In 2003, she auditioned for an item number in the Bollywood film Chura Liyaa Hai Tumne. She auditioned about four times before being selected for her breakthrough item number, "Mohabbat Hai Mirchi", composed by Himesh Reshammiya. Sawant acted in small roles in films including Masti and Main Hoon Na.

In 2005, she appeared in the music video "Pardesiya", from the album D.J. Hot Remix - Vol 3.

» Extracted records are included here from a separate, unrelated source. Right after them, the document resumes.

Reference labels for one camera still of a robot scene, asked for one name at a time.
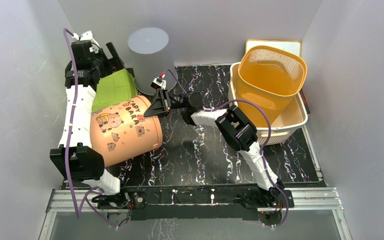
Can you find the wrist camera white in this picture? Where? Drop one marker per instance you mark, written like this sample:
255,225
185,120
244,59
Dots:
159,82
88,36

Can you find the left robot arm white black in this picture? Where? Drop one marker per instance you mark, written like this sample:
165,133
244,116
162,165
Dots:
74,157

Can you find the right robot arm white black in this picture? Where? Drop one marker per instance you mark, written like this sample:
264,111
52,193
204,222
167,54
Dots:
236,128

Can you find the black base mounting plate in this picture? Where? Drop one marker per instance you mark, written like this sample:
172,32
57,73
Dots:
220,201

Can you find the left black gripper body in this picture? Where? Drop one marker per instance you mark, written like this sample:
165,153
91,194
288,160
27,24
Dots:
104,66

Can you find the cream perforated laundry basket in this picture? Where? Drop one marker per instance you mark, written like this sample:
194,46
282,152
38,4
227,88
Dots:
293,117

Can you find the aluminium frame rail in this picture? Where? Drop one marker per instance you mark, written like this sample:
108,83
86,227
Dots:
305,198

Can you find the orange plastic bucket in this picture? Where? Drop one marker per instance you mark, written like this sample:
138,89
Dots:
122,131

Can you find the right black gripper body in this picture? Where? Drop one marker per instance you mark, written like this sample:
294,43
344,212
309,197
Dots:
177,102

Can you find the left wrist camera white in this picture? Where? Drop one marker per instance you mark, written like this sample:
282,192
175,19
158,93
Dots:
88,36

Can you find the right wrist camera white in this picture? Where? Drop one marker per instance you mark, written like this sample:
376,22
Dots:
159,82

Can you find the yellow slatted plastic basket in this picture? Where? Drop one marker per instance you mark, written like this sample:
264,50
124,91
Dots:
266,81

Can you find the grey plastic bucket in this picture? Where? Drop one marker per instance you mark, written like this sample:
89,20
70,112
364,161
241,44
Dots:
151,55

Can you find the green plastic tub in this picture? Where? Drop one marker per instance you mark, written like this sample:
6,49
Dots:
114,89

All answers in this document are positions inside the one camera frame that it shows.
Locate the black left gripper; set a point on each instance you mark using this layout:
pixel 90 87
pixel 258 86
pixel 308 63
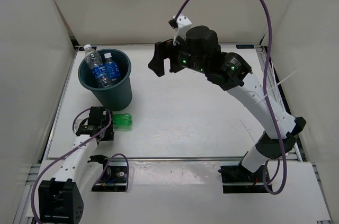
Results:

Television debut and success (2006–present)
In June 2006, Mika Singh attempted to kiss her at his birthday party, which caused a media controversy. A few months later, she appeared in the first season of the reality show Bigg Boss. She got evicted in week 4 but later made a re- entry. She was among the top four finalists but got evicted days before the grand finale (24 January 2007, Day 84).
In 2007, Rakhi made her singing debut in the album Super Girl launched by Venus Records & Tapes Pvt. Ltd. She later participated in the dance reality show Nach Baliye with Abhishek Avasthi and emerged as the first runner up. In 2008, Sawant appeared in the film Krazzy 4 for the item song 'Dekhta Hai Tu Kya'. In 2009, Sawant launched the reality show Rakhi Ka Swayamwar in which she planned to select her future husband by the ancient ritual of Swayamvar. On 2 August 2009 she chose her life partner, a contestant from Toronto, Canada, Elesh Parujanwala. However, several months later, Sawant announced that the couple had separated due to irreconcilable differences. After separation she said on interview that she got engaged to Elesh Parujanwala for money.

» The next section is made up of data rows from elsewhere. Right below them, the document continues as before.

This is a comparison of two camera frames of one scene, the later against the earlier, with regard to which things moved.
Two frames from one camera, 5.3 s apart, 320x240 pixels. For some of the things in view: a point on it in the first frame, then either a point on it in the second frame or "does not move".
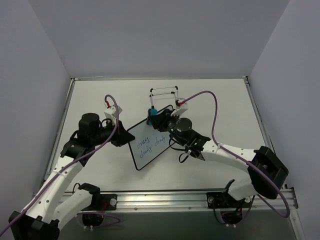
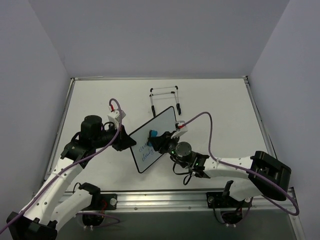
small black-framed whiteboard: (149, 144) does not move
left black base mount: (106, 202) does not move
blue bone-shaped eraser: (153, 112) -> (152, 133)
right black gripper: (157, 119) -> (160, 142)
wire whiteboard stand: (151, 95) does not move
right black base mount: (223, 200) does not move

In 2010, Rakhi hosted a talk show Rakhi Ka Insaaf which aired on Imagine TV. The show saw a controversy after the death of a participant after Rakhi had called him impotent. In 2011, she participated in Sony TV's Maa Exchange along with mother Jaya Sawant.

Often appearing in reality shows as a host, judge or participant, Sawant is a regular stage performer. In 2012, she did a comedy act with Shahrukh Khan and Ranbir Kapoor at the 57th Filmfare Awards and entry dance performance in 2015 with Ranveer Singh and Arjun Kapoor in Malaysia.

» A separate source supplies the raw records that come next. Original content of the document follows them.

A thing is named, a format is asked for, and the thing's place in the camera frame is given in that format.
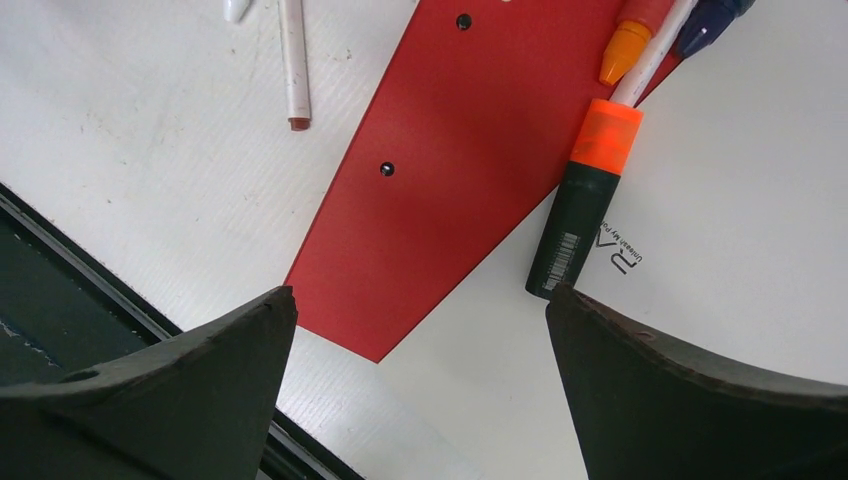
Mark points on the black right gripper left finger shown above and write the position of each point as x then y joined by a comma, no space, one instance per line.
195,406

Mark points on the orange black highlighter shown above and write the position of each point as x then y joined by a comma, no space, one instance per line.
591,176

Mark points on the red binder folder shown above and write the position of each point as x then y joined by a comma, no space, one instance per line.
468,131

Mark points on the blue white small marker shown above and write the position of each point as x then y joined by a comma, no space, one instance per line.
234,10

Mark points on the dark blue marker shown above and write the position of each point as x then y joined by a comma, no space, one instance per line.
706,23

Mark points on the white binder cover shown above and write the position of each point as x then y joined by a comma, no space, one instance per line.
728,230

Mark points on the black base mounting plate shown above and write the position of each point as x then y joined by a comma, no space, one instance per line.
62,312

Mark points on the orange crayon marker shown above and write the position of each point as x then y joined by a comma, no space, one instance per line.
637,23

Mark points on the white pen on binder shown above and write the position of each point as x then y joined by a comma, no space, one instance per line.
634,84

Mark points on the red brown white marker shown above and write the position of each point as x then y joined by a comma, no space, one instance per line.
296,81

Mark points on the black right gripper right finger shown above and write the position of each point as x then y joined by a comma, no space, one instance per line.
647,405

In 2013, she participated in Welcome – Baazi Mehmaan Nawazi Ki along with Anchal Sabharwal,	Sangram Singh, Chetan Hansraj & Madhura Naik. The show aired on Life OK. She later was a contestant on Box Cricket League.

Sawant later played the leading role in thriller film Ek Kahani Julie Ki, and was seen in a cameo appearance in comedy fiction television series Bhaag Bakool Bhaag.

From 2020 to 2021, Sawant appeared as a challenger in Bigg Boss 14. She emerged as a finalist but decided to walk out, opting for the cash prize of 14 lakhs.

Political venture (2014–present) 
On 26 March 2014, she announced her plans to contest 2014 Lok Sabha elections from Mumbai North-West as an Independent Candidate. On 28 March, she founded the Rashtriya Aam Party (RAP). The party has no symbol assigned by the election commission. However, Sawant said that she's expecting it to be a "green chilli", which she feels resembles her personality. The party's office bearers and fundraisers are local businessmen from Oshiwara.

She received only 15 votes from the Mumbai North-West Constituency and lost her deposit.

Sawant resigned from the Rashtriya Aam Party and joined the RPI (Athavale) party in June 2014 and expressed her desire to work for dalits. Rakhi serves as party's state vice-president and president of the woman wing.

Personal life
In 2019, Sawant married an NRI man named Ritesh, which soon ended in divorce in early 2022. In May 2022, she married her boyfriend of few months Adil Khan Durrani.

Injury
In November 2018, during The Great Khali's Continental Wrestling Entertainment promotion, American female wrestler Rebel got involved in a dance battle against Sawant, during which Rebel grabbed her in a bear hug and threw her on her back. It injured Sawant's back and she fell unconscious. She was taken to a nearby hospital.

Controversy
On 4 April 2017, she was arrested by Punjab police about her remarks on Rishi Valmiki.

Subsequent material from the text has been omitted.